What needs to be done: Leave the pictures out and restate every line below exactly.

[Source material]

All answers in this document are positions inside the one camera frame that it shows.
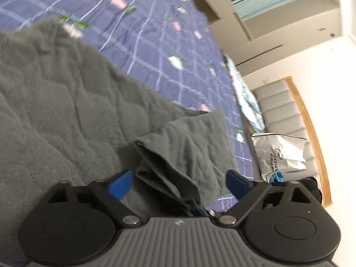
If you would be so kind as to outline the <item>grey fleece pants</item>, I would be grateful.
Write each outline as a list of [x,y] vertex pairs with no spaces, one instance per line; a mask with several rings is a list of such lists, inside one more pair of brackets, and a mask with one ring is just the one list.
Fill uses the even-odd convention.
[[1,32],[1,262],[27,258],[20,223],[59,181],[130,170],[138,215],[210,206],[237,163],[219,110],[186,109],[117,70],[55,19]]

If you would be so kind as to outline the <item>white plastic bag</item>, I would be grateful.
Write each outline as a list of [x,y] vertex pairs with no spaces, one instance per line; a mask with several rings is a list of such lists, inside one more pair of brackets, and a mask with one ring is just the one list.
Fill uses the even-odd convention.
[[264,181],[283,182],[286,175],[305,171],[305,138],[278,133],[255,133],[251,139]]

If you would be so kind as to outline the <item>light blue patterned pillow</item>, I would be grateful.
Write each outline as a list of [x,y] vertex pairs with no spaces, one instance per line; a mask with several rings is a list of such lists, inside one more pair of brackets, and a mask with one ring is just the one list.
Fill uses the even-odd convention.
[[225,54],[225,62],[242,114],[247,119],[254,132],[263,132],[265,130],[265,124],[256,97],[243,80],[234,61],[227,54]]

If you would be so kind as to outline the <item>wooden padded headboard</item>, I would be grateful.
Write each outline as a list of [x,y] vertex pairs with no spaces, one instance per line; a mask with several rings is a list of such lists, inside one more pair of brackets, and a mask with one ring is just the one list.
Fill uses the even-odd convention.
[[266,132],[305,138],[303,157],[307,169],[297,175],[315,177],[323,195],[323,206],[332,204],[330,182],[322,149],[305,103],[291,77],[252,90],[263,115]]

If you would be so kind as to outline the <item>beige built-in wardrobe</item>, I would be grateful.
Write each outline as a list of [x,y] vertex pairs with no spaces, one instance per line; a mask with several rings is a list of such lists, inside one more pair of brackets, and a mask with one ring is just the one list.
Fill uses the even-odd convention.
[[246,76],[341,35],[339,0],[299,0],[246,21],[230,0],[194,0],[214,38]]

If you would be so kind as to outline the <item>blue floral checked quilt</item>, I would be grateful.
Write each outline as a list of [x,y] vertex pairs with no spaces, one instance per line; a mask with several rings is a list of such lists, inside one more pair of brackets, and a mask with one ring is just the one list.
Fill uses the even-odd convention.
[[186,109],[219,110],[237,166],[252,178],[225,59],[193,0],[1,0],[1,32],[55,19],[111,65]]

[/Source material]

The answer:
All answers in this document are positions inside the one camera frame that it shows.
If you would be so kind as to outline the <item>grey fleece pants</item>, I would be grateful.
Write each outline as a list of [x,y] vertex pairs with no spaces, one instance per line; a mask with several rings is a list of such lists, inside one more pair of brackets, and a mask with one ring is just the one list.
Fill uses the even-odd convention.
[[1,32],[1,262],[27,258],[20,223],[59,181],[130,170],[138,215],[210,206],[237,163],[219,110],[186,109],[117,70],[55,19]]

If you would be so kind as to outline the <item>white plastic bag</item>, I would be grateful.
Write each outline as a list of [x,y] vertex pairs with no spaces, one instance per line; a mask with several rings is a list of such lists, inside one more pair of brackets, and a mask with one ring is just the one list.
Fill uses the even-odd convention.
[[264,181],[283,182],[286,175],[305,171],[305,138],[278,133],[255,133],[251,139]]

If you would be so kind as to outline the <item>light blue patterned pillow</item>, I would be grateful.
Write each outline as a list of [x,y] vertex pairs with no spaces, one instance per line; a mask with several rings is a list of such lists, inside one more pair of brackets, and a mask with one ring is just the one list.
Fill uses the even-odd convention.
[[225,54],[225,62],[242,114],[247,119],[254,132],[263,132],[265,130],[265,124],[256,97],[243,80],[234,61],[227,54]]

If you would be so kind as to outline the <item>wooden padded headboard</item>, I would be grateful.
Write each outline as a list of [x,y] vertex pairs with no spaces, one instance per line; a mask with several rings is a list of such lists, inside one more pair of brackets, and a mask with one ring is just the one list.
Fill uses the even-odd convention.
[[266,132],[305,138],[303,157],[307,169],[297,175],[315,177],[323,195],[323,206],[332,204],[330,182],[322,149],[305,103],[291,77],[252,90],[263,115]]

If you would be so kind as to outline the <item>beige built-in wardrobe</item>, I would be grateful.
Write each outline as a list of [x,y] vertex pairs with no spaces, one instance per line; a mask with several rings is a list of such lists, inside one more pair of brackets, and a mask with one ring is just the one list.
Fill uses the even-odd convention.
[[246,76],[341,35],[339,0],[299,0],[246,21],[230,0],[194,0],[214,38]]

If you would be so kind as to outline the <item>blue floral checked quilt</item>, I would be grateful.
Write each outline as a list of [x,y] vertex pairs with no spaces, one instance per line; a mask with several rings is a list of such lists, inside one more pair of brackets, and a mask with one ring is just the one list.
Fill uses the even-odd convention.
[[186,109],[219,110],[237,166],[252,178],[225,59],[193,0],[1,0],[1,32],[55,19],[111,65]]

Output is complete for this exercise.